Once Itarek issued his challenge, the outcome still wasn’t certain. Dominic barely managed to keep Itarek on his feet from round to round by outpacing the damage Itarek was dealing out. (If Morbion still had his most powerful spells it would have gone differently; of course, if he still had his most powerful spells the party wouldn’t have been in this situation.)

Intriguingly, I have had two different people with reactions to this story ranging from irate to outright anger that I would “do this” to my players. “Bad form in any system”as one of them said.

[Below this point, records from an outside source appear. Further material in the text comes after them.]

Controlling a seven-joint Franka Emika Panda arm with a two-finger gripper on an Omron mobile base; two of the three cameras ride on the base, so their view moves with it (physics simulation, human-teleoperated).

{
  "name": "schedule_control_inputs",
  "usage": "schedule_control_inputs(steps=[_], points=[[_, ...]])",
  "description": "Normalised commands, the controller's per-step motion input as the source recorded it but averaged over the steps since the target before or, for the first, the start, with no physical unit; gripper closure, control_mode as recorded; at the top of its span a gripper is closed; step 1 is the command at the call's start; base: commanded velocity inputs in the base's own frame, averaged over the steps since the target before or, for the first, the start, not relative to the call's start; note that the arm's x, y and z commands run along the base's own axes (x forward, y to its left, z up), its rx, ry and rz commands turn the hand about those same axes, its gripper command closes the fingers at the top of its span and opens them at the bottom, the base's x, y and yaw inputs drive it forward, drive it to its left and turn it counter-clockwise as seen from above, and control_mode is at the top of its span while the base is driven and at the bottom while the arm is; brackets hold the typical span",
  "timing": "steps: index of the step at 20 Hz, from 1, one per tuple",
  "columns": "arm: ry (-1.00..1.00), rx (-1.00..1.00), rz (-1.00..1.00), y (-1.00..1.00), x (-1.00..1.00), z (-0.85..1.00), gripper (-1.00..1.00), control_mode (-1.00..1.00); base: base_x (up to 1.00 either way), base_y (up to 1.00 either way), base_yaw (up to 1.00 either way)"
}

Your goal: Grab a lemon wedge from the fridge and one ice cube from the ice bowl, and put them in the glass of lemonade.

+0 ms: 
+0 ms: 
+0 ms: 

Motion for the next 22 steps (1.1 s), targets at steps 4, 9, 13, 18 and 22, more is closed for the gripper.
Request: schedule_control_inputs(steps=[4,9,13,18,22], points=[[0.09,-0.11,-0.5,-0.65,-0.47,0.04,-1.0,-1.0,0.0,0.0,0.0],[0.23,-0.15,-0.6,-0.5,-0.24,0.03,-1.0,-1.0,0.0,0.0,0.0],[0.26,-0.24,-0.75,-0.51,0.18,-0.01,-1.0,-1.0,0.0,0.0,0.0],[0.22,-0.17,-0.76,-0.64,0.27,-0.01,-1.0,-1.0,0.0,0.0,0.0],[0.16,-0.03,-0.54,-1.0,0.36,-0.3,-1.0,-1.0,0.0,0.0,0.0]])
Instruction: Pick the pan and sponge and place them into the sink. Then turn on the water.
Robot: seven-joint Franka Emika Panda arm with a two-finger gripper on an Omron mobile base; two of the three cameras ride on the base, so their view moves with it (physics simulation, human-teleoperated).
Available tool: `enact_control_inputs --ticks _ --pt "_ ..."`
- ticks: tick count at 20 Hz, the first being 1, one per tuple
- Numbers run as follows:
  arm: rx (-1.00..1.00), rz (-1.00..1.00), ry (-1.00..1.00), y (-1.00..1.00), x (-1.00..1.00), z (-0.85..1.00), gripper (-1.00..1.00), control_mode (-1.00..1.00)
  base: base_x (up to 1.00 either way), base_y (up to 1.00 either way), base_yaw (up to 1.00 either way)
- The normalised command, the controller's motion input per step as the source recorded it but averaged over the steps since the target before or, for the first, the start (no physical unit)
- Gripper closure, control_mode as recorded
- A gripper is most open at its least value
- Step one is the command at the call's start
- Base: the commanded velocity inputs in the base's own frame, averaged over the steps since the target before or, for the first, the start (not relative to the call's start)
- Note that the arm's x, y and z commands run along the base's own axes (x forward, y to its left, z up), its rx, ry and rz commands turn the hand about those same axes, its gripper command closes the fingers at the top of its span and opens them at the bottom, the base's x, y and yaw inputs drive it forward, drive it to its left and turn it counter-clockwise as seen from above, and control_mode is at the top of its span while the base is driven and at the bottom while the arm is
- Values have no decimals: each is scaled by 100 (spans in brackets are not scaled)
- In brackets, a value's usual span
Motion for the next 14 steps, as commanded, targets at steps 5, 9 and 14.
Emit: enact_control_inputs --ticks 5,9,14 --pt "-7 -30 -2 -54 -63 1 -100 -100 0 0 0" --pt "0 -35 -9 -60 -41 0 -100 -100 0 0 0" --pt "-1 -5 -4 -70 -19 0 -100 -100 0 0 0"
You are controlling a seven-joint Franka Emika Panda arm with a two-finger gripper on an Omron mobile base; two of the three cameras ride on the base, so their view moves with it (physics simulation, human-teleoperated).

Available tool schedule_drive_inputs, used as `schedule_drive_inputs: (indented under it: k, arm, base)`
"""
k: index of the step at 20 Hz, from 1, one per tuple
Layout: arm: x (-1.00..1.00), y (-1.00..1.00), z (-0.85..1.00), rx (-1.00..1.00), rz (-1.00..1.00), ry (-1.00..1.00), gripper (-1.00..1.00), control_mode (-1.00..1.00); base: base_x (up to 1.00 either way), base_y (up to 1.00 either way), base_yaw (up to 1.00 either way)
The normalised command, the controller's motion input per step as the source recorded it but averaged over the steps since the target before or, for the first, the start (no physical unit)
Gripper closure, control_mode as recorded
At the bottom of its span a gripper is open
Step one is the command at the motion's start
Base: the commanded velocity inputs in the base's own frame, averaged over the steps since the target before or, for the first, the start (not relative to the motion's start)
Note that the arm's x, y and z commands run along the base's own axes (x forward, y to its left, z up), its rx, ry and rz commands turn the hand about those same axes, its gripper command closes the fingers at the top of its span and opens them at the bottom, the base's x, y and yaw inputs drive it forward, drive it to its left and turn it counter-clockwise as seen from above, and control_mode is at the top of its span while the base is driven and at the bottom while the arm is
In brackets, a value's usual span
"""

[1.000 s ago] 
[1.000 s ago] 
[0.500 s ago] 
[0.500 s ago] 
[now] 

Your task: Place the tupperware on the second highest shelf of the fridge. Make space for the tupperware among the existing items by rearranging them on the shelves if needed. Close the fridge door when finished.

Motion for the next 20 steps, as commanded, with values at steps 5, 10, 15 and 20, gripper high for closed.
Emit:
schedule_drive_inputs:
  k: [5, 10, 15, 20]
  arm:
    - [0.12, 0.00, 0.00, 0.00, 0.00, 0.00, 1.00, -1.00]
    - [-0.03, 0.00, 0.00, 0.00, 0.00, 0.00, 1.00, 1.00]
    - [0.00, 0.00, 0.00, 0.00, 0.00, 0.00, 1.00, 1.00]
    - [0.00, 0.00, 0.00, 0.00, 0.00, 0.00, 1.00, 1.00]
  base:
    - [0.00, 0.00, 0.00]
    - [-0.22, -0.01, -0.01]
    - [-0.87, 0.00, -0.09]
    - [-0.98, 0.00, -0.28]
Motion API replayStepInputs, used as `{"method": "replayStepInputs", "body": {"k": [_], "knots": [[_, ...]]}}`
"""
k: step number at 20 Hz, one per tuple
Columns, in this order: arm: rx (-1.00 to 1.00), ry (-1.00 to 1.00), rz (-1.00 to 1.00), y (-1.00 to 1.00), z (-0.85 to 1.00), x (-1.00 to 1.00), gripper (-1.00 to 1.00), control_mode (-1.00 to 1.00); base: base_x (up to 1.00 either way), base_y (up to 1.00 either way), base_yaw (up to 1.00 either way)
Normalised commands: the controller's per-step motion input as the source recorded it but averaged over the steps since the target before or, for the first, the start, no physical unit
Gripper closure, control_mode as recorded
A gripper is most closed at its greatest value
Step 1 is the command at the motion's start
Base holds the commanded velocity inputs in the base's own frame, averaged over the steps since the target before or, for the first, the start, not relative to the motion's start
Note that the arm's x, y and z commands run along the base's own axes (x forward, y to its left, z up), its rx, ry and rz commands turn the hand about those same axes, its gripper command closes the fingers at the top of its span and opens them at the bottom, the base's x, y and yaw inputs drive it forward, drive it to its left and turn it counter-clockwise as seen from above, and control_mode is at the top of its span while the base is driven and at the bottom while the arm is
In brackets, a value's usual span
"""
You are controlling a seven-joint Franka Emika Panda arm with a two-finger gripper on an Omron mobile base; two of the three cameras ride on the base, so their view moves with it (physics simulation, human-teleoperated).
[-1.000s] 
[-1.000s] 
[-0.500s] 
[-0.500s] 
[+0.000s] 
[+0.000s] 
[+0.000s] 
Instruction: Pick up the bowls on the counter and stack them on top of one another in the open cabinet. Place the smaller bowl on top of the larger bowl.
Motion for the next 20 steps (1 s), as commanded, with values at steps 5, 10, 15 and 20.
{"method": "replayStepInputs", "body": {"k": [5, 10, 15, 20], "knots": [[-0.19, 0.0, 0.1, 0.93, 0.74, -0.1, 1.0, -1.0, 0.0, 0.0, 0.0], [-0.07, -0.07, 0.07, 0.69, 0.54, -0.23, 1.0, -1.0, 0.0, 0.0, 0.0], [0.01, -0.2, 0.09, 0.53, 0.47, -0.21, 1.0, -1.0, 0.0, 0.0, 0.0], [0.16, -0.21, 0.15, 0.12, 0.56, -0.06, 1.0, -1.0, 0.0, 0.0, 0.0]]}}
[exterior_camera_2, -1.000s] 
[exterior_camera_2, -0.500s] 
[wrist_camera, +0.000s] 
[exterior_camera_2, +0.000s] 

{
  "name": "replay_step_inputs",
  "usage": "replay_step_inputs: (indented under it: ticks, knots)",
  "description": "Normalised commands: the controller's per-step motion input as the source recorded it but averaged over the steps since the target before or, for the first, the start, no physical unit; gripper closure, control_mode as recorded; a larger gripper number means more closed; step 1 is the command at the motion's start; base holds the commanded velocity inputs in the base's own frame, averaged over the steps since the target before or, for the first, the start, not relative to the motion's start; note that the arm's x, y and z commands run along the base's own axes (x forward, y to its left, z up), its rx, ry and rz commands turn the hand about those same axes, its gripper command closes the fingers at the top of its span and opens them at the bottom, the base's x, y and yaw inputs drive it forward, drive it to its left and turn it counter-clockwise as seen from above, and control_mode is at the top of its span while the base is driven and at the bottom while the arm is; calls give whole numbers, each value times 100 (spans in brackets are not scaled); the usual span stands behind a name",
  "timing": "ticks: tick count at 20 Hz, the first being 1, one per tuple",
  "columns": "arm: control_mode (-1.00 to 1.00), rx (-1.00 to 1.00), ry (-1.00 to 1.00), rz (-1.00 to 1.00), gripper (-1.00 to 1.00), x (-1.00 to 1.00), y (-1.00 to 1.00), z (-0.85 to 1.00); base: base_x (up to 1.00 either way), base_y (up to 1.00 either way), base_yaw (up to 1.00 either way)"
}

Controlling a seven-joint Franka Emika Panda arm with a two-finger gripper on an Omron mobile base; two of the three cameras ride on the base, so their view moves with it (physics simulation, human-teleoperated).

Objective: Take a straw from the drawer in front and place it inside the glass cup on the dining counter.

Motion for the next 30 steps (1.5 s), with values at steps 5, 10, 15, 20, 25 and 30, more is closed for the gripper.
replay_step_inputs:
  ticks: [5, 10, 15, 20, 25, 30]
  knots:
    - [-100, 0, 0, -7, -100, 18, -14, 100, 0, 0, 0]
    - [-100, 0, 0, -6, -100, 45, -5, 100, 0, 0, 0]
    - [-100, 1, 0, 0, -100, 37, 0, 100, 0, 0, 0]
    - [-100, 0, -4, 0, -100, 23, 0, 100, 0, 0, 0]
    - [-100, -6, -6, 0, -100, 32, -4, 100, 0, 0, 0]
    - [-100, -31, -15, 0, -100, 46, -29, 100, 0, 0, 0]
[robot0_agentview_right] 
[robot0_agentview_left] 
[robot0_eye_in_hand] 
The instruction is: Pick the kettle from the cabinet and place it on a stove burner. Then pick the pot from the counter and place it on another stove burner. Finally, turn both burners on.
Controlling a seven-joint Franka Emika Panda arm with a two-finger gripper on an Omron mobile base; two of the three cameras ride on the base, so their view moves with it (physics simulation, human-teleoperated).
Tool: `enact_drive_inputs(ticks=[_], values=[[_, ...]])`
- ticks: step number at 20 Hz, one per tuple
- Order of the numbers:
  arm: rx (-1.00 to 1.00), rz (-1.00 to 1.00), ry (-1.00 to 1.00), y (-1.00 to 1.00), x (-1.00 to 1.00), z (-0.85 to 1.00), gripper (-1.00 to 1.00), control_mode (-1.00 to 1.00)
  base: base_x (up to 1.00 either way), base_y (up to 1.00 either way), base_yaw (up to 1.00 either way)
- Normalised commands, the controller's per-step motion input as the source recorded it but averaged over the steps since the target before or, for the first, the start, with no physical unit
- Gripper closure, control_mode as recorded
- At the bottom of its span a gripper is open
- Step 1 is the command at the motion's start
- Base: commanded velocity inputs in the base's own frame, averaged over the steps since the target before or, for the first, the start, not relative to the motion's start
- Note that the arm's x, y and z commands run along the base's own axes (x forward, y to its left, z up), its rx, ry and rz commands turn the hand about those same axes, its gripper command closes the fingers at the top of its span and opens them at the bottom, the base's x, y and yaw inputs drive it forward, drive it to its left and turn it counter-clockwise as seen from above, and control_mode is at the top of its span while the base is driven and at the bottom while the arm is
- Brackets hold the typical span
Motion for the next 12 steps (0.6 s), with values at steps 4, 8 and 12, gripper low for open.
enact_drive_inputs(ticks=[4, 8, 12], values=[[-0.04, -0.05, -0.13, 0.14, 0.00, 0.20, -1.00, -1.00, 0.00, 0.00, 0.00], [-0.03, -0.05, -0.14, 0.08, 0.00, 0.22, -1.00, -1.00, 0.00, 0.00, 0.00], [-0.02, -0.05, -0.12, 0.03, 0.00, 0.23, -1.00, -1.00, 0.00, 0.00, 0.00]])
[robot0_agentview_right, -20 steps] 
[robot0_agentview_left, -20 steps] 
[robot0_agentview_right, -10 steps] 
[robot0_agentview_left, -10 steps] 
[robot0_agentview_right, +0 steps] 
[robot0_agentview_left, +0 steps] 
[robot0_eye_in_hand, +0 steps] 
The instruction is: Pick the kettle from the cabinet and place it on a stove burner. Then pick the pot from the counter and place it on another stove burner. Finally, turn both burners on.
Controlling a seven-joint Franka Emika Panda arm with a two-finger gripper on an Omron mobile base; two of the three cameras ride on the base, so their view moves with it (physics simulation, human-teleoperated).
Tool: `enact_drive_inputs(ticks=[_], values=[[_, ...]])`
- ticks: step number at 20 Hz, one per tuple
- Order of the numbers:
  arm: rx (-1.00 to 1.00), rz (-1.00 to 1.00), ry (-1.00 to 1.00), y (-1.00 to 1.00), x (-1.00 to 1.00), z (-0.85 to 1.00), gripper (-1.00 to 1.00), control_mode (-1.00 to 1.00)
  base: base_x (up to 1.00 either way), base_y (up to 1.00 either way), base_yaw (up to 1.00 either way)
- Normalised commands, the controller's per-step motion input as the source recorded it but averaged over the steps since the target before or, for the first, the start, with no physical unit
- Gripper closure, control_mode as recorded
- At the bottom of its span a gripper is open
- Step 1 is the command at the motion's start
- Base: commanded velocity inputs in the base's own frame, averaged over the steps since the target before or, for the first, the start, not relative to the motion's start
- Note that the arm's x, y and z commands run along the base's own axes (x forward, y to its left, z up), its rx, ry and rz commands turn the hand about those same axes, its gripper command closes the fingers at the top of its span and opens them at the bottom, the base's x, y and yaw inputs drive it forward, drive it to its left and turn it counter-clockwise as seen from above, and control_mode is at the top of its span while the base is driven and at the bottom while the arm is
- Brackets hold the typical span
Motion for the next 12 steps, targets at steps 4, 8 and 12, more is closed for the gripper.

Intriguing because, as I noted, my own players consider this one of the true highlights of the campaign. (And there are plenty of other people who can read this story and seem to appreciate what an awesome moment it was.) I think this reveals a fundamental difference in perception between players who have taken (and have had the opportunity to take) ownership of their actions versus those who are force fed material by the GMs. I’ve talked in the past about the penumbra of problems created by railroading techniques – the literally crippling weight that a GM is forced to carry when they take on sole responsibility for everything experienced by the PCs. This is an example of that: When faced with a situation that has gone pear-shaped, players who have taken responsibility for their own actions will become ecstatic and feel a great sense of achievement when they manage to work their way out of it. Those who have been conditioned to believe that the GM is feeding them pre-packaged content are likely to instead become upset that the GM has miscalculated and given them something “too tough” which knocked them all out of the action.

There’s some other version of this campaign where these two rooms and the handful of bad guys keyed to them are largely unremarkable. And that’s okay, because in that other version of the campaign there’s almost certainly some completely different moment which those other-dimensional versions of my players remember as being an incredible, never-rending crucible which, in this dimension’s version of the campaign, passed in a fairly pedestrian fashion.

One final peek “behind the campaign journal” here: Dominic doesn’t speak Goblin.  Since everyone else was unconscious, the players did not initially know what Itarek was saying to Morbion. Their exchange – clearly portentous and meaningful – was a mystery to them. It wasn’t until I wrote up the campaign journal (and a dramatic re-enactment of the scene at the beginning of the next session) that the full story of what had happened was revealed to the players.

I think that enigma may have played a small, but significant, role in why this particular moment lived large in their imaginations. Always leave them wanting more, right?

(Although the electric thrill of surviving a near-death experience shouldn’t be undervalued.)